Print the data exactly as written, but leave out each picture.

**Given information:**
------------------------------------------------------------

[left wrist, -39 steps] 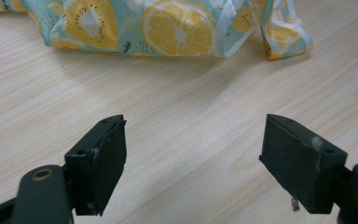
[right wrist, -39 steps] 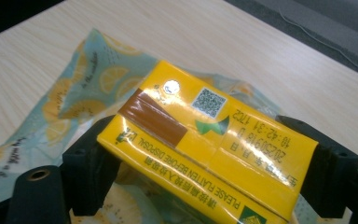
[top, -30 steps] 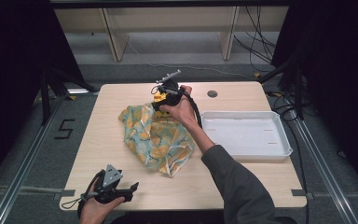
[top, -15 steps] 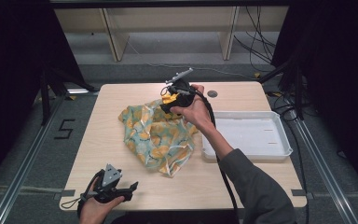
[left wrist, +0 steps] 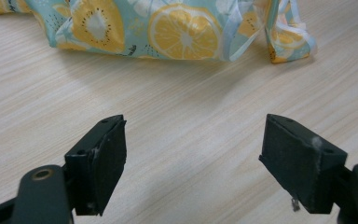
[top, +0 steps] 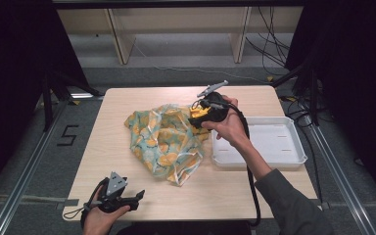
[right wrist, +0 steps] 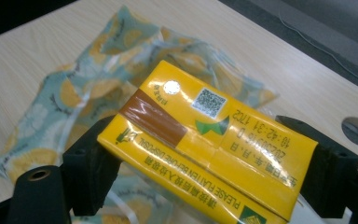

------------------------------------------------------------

**Problem solution:**
[left wrist, -39 steps] 
[right wrist, -39 steps] 
[top, -30 steps] 
[top, -15 steps] 
[left wrist, +0 steps] 
[top, +0 steps] 
[right wrist, +0 steps] 

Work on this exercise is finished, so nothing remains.